**TASK TO CARRY OUT:** What is needed is a copy of each line in the listing below that contains "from".

======== INFORMATION PROVIDED ========

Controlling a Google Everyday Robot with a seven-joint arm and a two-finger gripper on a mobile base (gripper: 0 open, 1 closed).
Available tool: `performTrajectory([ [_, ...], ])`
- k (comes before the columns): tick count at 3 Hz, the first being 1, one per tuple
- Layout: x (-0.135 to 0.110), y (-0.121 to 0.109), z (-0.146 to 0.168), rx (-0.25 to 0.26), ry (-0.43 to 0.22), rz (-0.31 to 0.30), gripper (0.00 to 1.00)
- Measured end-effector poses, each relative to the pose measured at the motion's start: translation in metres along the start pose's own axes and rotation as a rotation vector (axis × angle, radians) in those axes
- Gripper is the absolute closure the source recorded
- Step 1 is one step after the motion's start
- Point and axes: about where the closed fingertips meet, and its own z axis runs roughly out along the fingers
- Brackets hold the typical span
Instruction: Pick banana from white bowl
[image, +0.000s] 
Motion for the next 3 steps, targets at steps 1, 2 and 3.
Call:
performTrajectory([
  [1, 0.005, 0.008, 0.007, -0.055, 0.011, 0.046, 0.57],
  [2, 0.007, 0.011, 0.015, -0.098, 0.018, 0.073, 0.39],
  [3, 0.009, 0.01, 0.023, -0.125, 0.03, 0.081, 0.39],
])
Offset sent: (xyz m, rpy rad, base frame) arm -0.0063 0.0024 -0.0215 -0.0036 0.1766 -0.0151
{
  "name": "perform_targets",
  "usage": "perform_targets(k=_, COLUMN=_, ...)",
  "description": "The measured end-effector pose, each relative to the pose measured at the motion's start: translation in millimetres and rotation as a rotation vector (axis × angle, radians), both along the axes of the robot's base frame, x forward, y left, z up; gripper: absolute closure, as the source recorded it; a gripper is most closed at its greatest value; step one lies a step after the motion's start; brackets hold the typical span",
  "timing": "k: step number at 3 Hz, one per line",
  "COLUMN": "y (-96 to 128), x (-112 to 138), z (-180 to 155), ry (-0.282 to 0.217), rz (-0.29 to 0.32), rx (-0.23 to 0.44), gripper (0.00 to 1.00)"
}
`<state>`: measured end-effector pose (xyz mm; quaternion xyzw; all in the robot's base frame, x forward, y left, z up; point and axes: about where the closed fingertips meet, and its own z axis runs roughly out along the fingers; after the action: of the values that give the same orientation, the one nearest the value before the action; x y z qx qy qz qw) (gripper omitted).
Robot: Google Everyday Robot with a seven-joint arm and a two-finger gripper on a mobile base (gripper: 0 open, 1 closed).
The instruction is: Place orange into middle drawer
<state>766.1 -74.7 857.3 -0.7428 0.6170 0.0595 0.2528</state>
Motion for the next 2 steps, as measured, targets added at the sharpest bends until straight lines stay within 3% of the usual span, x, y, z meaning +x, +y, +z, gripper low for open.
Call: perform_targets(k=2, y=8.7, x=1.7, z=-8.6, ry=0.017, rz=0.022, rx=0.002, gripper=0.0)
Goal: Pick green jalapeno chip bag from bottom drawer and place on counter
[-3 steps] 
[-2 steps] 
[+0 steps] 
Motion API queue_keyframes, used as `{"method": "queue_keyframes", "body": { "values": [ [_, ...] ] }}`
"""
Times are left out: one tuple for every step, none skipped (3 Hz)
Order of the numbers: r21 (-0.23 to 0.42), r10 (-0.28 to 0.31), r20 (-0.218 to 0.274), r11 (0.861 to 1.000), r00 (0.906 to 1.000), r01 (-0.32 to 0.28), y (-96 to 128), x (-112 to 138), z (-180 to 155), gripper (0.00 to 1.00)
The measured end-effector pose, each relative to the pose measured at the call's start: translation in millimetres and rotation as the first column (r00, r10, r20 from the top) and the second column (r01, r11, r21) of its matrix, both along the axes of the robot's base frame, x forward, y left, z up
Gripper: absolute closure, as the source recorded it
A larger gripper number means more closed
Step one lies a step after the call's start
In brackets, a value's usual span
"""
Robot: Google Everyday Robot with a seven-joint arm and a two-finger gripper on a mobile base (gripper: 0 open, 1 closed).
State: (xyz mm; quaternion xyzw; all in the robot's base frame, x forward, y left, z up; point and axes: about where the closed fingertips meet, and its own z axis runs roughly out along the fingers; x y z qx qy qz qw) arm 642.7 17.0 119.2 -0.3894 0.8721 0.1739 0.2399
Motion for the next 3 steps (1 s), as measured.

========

**EXERCISE OUTPUT:**
Instruction: Pick banana from white bowl
Goal: Pick green jalapeno chip bag from bottom drawer and place on counter
The measured end-effector pose, each relative to the pose measured at the call's start: translation in millimetres and rotation as the first column (r00, r10, r20 from the top) and the second column (r01, r11, r21) of its matrix, both along the axes of the robot's base frame, x forward, y left, z up

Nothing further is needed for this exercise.